# **A Deep Dive into CUDA Architecture**

# <sup>1</sup>Dr. Paresh M Dholakia, <sup>2</sup> Pankti Dholakia

<sup>1</sup>Associate Professor, <sup>2</sup>Student <sup>1</sup>Department of Electronics and Communication Engineering, <sup>1</sup>VVP Engineering College, Rajkot, India

*Abstract*: Over the last decade, GPUs have been extensively used to meet the computational needs for big data and machine learning applications. In this study we propose to study and review NVIDIA's CUDA (Compute Unified Device Architecture) – a parallel computing library that provides APIs that allows varied applications to utilize the underlying GPU. This paper will discuss the CUDA model and improvements since CUDA 4.0 and how it compares to OpenCL. This graphic library enables compute intensive applications to leverage GPUs for parallel processing and this research explores the dominant performance of CUDA with GPUs using exploratory deep learning applications.

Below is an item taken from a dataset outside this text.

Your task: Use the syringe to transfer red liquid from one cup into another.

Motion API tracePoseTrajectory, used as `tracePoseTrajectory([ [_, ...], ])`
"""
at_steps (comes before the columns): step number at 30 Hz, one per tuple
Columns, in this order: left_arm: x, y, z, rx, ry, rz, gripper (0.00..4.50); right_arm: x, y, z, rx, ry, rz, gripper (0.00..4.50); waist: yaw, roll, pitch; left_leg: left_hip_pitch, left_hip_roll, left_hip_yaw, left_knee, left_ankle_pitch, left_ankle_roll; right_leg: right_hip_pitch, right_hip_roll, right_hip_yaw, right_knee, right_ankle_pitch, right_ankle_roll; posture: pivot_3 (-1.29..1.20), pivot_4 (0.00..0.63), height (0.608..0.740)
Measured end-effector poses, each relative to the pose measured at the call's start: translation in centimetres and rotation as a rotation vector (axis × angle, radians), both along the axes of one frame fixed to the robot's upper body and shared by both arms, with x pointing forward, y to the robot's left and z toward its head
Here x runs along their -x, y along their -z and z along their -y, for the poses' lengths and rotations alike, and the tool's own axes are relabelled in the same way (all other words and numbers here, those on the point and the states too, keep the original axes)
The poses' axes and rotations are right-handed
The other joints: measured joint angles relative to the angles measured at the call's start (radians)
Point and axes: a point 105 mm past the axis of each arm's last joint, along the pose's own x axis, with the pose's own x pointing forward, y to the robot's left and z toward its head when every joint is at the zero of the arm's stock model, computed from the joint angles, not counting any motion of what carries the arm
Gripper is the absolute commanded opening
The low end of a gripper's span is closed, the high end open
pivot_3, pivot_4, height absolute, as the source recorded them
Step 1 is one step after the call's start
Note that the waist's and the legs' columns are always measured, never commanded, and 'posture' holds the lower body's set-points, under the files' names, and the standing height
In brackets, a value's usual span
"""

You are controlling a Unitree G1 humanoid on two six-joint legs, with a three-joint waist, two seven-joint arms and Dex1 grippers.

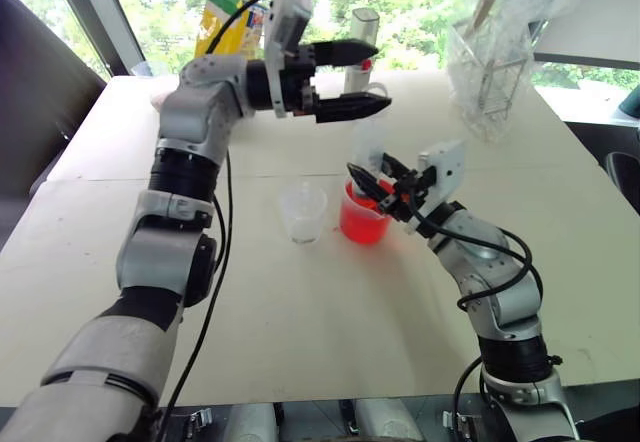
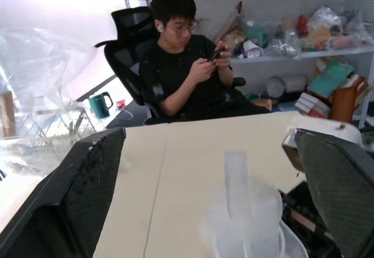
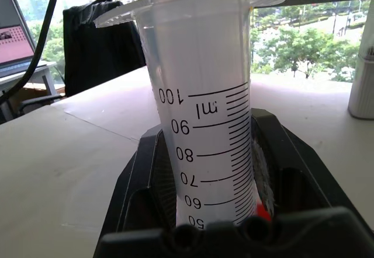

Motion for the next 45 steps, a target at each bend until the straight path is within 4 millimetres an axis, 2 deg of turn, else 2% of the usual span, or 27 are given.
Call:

# IndexTerms – GPU, NVIDIA, CUDA

## I. INTRODUCTION

As multicore CPUs and GPUs have evolved, processor chips have transformed into parallel systems. The graphics processing units (GPUs) from NVIDIA are extremely potent and parallelized. Due to their extensive computational capability, GPUs outperform CPUs by a wide margin [1]. This is because they have many more processor cores than the CPU and can handle thousands of concurrent threads on each core. Therefore, it is imperative that there was need of software to be designed and developed to take advantage of multithreading, where each thread runs parallelly on a processor, resulting in a huge increase in program speed. A parallel processing model that allows a parallel multicore programming environment is needed to create such scalable parallel applications. CUDA was introduced as "Compute Unified Device Architecture," a general-purpose parallel computing platform and programming style, to handle many difficult computational tasks more quickly than on a CPU

## II. GPU

A central processing unit (CPU) is designed to execute complicated functions, including security, complex control flows, virtual machine emulation, time slicing, etc. Graphical processing units (GPUs), in contrast, are good at just one thing. They execute billions of low-level repetitive jobs. They feature hundreds of arithmetic units (ALUs), as opposed to regular CPUs, which typically only have 4 or 8. They were initially created for the depiction of triangles in 3D graphics [5].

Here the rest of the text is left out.